Proceedings of the Language Technologies for All (LT4All) , pages 215–218 Paris, UNESCO Headquarters, 5-6 December, 2019. c 2019 European Language Resources Association (ELRA), licenced under CC-BY-NC

The IRCAM Realizations for the Amazigh Preservation and Revitalization in

Fadoua ATAA ALLAH, Aicha BOUHJAR CEISIC, DCOM The Royal Institute of Amazigh Culture Allal El Fassi Avenue, Madinat Al Irfane, Rabat, Morocco {ataaallah, bouhjar}@ircam.ma

Abstract

The computerization of languages is a strategic issue, closely linked to the rise of information and communication technologies.
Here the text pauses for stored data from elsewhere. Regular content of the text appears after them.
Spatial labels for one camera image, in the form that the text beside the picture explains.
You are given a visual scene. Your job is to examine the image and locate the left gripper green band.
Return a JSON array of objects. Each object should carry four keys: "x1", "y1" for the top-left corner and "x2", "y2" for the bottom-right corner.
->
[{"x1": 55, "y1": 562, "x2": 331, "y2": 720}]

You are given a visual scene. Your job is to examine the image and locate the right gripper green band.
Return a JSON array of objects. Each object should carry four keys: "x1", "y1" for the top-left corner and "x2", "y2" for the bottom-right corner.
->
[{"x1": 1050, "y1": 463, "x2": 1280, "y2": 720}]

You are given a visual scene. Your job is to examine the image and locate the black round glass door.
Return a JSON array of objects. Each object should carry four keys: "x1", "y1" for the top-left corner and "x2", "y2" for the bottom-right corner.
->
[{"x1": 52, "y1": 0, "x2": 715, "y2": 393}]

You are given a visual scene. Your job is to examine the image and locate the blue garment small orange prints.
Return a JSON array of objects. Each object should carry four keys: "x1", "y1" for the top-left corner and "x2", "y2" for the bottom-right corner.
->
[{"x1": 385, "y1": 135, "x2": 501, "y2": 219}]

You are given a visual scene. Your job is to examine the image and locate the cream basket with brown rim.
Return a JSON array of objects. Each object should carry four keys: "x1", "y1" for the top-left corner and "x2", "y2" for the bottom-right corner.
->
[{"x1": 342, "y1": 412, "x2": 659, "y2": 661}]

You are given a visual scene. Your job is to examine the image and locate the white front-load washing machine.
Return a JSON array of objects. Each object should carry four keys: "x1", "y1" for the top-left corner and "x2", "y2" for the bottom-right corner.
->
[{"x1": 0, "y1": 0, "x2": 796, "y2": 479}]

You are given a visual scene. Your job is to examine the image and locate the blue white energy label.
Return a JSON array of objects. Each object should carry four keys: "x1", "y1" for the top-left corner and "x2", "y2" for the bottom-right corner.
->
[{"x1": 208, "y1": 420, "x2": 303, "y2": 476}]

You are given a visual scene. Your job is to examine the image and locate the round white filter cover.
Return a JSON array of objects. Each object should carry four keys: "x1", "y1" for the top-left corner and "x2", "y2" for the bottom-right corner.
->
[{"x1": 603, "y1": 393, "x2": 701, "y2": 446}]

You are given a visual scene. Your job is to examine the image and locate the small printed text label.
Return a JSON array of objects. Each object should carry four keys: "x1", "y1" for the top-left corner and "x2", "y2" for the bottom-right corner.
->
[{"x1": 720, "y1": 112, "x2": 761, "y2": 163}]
The globalization of exchanges and the dematerialization of information due to the digital revolution have changed the status of several languages in the world and have influenced their cultural, industrial and economic stakes. Aware of this, the Royal Institute of Amazigh Culture has put in place a vision for the Amazigh digitalization. This vision consists in computerizing the language, from a simple display on screens to the development of specialized tools. This paper presents the Institute’s achievements for Amazigh to live in the "information society".

Keywords: Amazigh, Less Resourced Language, Revitalization

ⵜⴰⴳⴹⵡⵉⵜ

ⵜⴰⵙⵏⵎⴰⵍⴰⵢⵜ ⵏ ⵜⵓⵜⵍⴰⵢⵜ ⵜⴳⴰ ⵢⴰⵏ ⵓⵙⵇⵙⵉ ⴰⵙⵜⵕⴰⵜⵉⵊⵉ ⵉⵟⵟⴼⵏ ⵙ ⵡⴰⵍⴰⵢ ⵏ ⵜⵉⵜⵉⴽⵏⵓⵍⵓⵊⵉⵜⵉⵏ ⵏ ⵓⵙⵏⵖⵎⵙ ⴷ ⵓⵎⵢⴰⵡⴰⴹ. ⵜⴰⵙⵎⴰⴹⴰⵍⵜ ⵏ ⵉⵎⵙⴽⴰⵍⵏ ⴷ ⴳⴰⵔ ⴰⵎⴰⵜⵜⵉⵡ ⵏ ⵓⵙⵏⵖⵎⵉⵙ ⵉⵥⵍⵉⵏ ⵙ ⵜⵏⴽⵔⴰ ⵜⴰⵎⴰⵟⵟⵓⵏⵜ, ⵙⴰⵜⵜⵉⵏ ⴰⴷⴷⴰⴷ ⵏ ⵡⴰⵟⵟⴰⵚ ⵏ ⵜⵓⵜⵍⴰⵢⵉⵏ ⴳ ⵓⵎⴰⴹⴰⵍ, ⵢⵉⵍⵉ ⴷⴰⵔⵙⵏ ⵢⵉⴹⵉⵚ ⵅⴼ ⵉⵎⵙⴰⵔⴰⵙⵉⵏ ⵉⴷⵍⵙⴰⵏⵏ ⵉⵎⴳⵓⵔⴰⵏⵏ ⴷ ⵉⴷⴰⵎⵙⴰⵏⵏ. ⵉⴷⴷⵖ ⵉⴼⴰⴼⴰ ⵅⴼ ⵓⵢⴰⴷ, ⵉⵙⴱⴷⴷⴰ ⵓⵙⵉⵏⴰⴳ ⴰⴳⵍⴷⴰⵏ ⵏ ⵜⵓⵙⵙⵏⴰ ⵜⴰⵎⴰⵣⵉⵖⵜ ⵢⴰⵜ ⵜⴰⵏⵏⴰⵢⵜ ⵜⴰⵙⵏⵎⴰⵍⴰⵢⵜ ⵏ ⵜⵎⴰⵣⵉⵖⵜ. ⵜⴰⵏⵏⴰⵢⵜ ⴰⴷ ⵜⵥⵍⵉ ⵙ ⵓⵏⵙⵎⴰⵍⴰ ⵏ ⵜⵓⵜⵍⴰⵢⵜ : ⵣⴳ ⵓⵙⵎⴰⵍ ⵏ ⵓⵎⵉⵥⴰⵕ ⴰⵔ ⴰⵙⴱⵓⵖⵍⵓ ⵏ ⵉⵎⴰⵙⵙⵏ ⵉⵙⵜⵉⵏ. ⴰⵔⵔⴰ ⴰⴷ ⵉⵙⵎⵏⵉⴷ ⵉⵙⵓⴼⵖⵏ ⵏ ⵓⵙⵉⵏⴰⴳ ⵃⵎⴰ ⴰⴷ ⵜⵥⴹⴰⵕ ⵜⵓⵜⵍⴰⵢⵜ ⵜⴰⵎⴰⵣⵉⵖⵜ ⴰⴷ ⵜⵜⴷⵔ ⴳ ⵡⴰⵎⵓⵏ ⵏ ⵓⵙⵏⵖⵎⵙ.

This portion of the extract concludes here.